Ne and Se, are both extroverted perceiving functions, both deal with the external world. If you have Ne, you don't even really need Se, because they do the same thing in a different order. 

If you want to be an MBTI ENFP, you use Ne-Fi-Te-Si.


----------



## willhite2 (Dec 22, 2010)

... well this test told me that was the order in which I actually use functions... that is all I was saying. I realize I need to develop a more balanced use of functions (NE Fi Te Si), but right now I actually use Ne Ni Fi and Se the most. (according to the test) and I was trying to understand that. and I never CHOSE ENFP. that I would like to make clear. The problem with what you are saying "If you want to be an MBTI ENFP, you use Ne-Fi-Te-Si." is that this is a theory, and is not practical IRL... I can't just go. 'you know what I am going to use these functions today' my brain is used to using the functions it uses, and so, it will take time to shift to using a more balanced set of functions.
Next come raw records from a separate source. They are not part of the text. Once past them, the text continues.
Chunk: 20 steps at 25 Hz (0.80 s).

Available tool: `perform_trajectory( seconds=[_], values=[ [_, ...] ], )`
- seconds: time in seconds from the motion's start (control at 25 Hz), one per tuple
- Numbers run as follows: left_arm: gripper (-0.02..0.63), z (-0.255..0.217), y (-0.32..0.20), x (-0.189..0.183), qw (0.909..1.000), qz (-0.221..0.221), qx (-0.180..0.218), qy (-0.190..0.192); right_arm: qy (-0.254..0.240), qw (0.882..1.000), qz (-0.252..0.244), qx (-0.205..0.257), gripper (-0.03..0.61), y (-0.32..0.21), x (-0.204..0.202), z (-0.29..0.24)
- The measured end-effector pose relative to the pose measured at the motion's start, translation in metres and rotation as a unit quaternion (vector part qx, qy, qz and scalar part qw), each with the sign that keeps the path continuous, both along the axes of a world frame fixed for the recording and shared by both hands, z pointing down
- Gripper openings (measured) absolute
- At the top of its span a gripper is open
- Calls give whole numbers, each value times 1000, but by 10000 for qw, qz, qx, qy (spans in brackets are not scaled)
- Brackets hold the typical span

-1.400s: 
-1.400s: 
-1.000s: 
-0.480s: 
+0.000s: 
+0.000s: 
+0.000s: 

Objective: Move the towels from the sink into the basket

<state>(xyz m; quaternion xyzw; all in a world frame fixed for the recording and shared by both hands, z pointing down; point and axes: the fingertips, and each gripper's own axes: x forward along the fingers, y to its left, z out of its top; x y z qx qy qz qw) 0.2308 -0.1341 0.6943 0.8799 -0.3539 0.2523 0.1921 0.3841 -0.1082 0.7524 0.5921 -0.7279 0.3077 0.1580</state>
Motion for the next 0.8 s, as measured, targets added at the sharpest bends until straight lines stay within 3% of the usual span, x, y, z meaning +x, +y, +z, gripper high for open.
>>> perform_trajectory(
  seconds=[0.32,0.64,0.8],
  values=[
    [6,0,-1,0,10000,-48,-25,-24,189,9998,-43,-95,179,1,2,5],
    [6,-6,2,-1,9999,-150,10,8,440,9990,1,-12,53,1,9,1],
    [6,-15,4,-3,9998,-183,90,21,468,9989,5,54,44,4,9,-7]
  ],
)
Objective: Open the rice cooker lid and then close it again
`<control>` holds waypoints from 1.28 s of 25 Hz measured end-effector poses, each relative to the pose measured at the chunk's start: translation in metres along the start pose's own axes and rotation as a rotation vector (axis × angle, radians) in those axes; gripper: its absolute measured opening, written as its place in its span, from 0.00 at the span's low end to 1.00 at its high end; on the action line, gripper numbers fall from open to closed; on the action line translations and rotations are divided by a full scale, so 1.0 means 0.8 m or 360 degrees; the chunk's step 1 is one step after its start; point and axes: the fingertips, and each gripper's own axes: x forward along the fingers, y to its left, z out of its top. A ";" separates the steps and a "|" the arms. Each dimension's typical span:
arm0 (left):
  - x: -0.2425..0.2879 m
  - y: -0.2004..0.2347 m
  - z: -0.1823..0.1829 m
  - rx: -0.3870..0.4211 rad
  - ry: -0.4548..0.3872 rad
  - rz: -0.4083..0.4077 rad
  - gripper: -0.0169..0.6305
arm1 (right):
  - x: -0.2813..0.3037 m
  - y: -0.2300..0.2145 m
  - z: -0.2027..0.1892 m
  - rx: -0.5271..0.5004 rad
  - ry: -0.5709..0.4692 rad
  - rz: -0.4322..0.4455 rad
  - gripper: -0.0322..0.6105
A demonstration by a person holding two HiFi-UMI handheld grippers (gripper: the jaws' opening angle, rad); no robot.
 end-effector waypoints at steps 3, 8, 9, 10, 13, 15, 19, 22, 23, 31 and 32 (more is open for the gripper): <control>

What I was saying was that since my MOST USED perceiving function is Ne, and my MOST USED judging function is Fi... then I am MOST LIKE ENFP (Ne Fi...) and again I did not hand pick these for myself. I might have been unclear, but I am still trying to understand this system a little more, and thank you for your help.  I need it.


----------



## willhite2 (Dec 22, 2010)

These are the actual results from a function analysis test:
extraverted Sensing (Se) ************************************* (37.6)
excellent use
introverted Sensing (Si) ********** (10.2)
unused
extraverted Intuiting (Ne) ************************************************** ** (52.1)
excellent use
introverted Intuiting (Ni) **************************************** (40.7)
excellent use
extraverted Thinking (Te) ************** (14.3)
unused
introverted Thinking (Ti) ************** (14.7)
unused
extraverted Feeling (Fe) ******************************** (32.6)
good use
introverted Feeling (Fi) ************************************* (38)
excellent use

The Thinking feeling functions as I understand are put mostly in terms of how you make decisions, and the thing is I am RUBBISH at making decisions, so I believe that I don't use them as much. and note that my Fe isn't that far behind Fi and Se... so yea I use that too. so I use MOST (Ne Ni Fi Se Fe) 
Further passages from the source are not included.